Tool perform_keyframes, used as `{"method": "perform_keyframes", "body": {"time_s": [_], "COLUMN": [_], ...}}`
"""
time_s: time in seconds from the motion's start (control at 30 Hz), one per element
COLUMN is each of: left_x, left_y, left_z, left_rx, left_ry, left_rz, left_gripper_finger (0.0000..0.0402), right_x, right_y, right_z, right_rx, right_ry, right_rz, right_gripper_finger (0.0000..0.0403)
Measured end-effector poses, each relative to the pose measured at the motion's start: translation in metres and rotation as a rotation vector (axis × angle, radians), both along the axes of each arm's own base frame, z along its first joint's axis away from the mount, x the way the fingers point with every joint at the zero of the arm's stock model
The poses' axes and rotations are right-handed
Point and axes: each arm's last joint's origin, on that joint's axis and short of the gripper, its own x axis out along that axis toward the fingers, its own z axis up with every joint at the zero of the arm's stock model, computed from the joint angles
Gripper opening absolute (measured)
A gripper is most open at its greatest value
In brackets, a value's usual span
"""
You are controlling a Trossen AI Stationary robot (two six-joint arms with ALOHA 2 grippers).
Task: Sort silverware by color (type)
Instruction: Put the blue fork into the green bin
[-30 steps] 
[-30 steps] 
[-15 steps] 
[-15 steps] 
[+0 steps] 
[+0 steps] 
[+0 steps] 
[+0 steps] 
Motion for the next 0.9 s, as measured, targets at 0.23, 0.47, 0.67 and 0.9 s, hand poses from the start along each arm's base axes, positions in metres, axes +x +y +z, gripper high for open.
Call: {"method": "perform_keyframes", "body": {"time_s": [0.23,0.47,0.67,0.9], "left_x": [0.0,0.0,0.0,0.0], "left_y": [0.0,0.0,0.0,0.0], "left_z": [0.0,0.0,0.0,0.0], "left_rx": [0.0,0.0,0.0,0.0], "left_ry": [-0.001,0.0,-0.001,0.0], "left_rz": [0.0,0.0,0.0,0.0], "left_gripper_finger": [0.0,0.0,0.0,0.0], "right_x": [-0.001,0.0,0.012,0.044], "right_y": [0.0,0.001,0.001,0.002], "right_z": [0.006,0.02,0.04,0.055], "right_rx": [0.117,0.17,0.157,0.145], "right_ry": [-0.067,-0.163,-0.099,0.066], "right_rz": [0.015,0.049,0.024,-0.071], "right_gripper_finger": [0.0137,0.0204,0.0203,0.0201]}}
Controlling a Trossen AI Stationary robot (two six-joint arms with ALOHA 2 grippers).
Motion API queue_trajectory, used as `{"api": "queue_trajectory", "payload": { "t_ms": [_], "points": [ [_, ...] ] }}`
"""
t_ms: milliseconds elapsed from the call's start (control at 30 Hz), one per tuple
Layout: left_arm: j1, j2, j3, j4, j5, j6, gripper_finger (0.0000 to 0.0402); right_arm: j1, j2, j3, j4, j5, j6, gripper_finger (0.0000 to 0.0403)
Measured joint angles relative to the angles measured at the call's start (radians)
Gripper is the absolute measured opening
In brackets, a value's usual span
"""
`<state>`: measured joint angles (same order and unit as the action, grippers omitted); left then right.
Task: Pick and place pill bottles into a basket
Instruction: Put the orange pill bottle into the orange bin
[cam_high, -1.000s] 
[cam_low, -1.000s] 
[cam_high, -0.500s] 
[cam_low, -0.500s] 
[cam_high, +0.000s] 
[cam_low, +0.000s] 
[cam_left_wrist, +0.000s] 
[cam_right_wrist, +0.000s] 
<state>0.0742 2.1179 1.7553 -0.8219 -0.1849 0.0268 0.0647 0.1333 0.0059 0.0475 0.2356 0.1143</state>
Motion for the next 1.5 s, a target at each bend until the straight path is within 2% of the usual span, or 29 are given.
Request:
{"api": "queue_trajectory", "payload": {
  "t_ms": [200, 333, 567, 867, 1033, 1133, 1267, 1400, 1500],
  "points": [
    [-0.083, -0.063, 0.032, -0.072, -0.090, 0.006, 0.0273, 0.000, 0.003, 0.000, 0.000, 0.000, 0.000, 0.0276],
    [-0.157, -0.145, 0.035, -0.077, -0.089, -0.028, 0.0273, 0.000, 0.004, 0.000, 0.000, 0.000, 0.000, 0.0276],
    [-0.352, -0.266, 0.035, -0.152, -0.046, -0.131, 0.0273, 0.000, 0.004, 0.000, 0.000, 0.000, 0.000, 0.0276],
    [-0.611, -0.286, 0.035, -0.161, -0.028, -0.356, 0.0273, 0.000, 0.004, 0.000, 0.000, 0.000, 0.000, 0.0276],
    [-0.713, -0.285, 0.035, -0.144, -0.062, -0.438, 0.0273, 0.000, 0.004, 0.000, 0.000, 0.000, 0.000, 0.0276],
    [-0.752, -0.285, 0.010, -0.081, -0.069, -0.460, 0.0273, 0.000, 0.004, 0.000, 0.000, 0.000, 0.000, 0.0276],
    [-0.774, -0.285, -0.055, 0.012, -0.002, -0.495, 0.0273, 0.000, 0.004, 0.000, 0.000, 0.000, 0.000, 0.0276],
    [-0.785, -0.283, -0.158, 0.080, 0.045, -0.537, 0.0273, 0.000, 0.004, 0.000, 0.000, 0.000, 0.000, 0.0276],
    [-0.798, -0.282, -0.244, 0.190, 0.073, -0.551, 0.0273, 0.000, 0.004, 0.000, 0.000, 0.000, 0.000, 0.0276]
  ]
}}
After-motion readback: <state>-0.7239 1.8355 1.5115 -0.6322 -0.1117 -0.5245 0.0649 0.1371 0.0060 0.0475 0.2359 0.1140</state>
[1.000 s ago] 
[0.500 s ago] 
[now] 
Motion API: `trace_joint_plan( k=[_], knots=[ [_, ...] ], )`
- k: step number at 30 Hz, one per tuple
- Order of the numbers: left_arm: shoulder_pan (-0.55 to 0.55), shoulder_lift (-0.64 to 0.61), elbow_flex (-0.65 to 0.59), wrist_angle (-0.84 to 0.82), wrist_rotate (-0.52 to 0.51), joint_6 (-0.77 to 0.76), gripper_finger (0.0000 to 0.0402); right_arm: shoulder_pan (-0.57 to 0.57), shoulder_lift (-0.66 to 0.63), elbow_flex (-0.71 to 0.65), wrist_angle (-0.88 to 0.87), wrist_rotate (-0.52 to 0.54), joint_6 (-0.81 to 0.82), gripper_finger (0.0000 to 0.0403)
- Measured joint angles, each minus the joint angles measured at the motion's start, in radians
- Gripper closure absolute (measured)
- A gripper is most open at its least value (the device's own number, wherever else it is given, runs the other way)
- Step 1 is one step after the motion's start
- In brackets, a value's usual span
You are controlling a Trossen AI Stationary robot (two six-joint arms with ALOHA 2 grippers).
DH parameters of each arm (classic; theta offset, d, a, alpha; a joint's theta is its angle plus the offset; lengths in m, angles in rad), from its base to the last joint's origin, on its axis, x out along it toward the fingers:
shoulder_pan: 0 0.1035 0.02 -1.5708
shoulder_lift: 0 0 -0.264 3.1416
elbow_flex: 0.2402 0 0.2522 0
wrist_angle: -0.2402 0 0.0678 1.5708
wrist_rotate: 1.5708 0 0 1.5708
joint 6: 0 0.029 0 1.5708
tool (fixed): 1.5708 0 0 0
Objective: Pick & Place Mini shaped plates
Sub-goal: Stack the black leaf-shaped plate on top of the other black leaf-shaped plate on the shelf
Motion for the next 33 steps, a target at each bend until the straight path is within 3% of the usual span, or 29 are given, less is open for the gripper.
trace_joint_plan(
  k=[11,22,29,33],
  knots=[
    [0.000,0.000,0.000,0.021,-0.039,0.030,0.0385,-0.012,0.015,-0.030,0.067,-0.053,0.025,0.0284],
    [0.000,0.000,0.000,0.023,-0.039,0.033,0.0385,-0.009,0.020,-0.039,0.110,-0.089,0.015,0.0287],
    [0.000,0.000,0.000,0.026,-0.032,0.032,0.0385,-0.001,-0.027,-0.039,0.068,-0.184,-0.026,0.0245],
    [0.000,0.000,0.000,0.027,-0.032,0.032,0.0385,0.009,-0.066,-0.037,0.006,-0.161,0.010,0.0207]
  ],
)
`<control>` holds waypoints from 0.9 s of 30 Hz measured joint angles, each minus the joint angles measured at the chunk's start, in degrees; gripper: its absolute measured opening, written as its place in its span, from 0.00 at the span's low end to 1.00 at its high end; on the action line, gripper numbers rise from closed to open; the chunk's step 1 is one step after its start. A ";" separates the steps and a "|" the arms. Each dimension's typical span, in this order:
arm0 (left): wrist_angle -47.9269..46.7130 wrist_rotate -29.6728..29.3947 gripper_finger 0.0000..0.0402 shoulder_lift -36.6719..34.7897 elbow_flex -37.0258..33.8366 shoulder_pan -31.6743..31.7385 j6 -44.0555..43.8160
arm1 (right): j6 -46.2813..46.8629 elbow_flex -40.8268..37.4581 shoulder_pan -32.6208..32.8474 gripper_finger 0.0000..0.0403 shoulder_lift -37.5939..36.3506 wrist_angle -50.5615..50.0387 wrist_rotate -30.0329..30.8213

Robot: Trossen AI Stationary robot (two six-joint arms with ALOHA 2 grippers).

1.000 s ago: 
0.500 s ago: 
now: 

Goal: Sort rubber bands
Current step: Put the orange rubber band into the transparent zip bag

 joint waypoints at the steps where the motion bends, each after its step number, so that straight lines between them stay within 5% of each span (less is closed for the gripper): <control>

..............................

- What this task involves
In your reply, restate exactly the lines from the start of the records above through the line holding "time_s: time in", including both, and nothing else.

- Output
Tool perform_keyframes, used as `{"method": "perform_keyframes", "body": {"time_s": [_], "COLUMN": [_], ...}}`
"""
time_s: time in seconds from the motion's start (control at 30 Hz), one per element

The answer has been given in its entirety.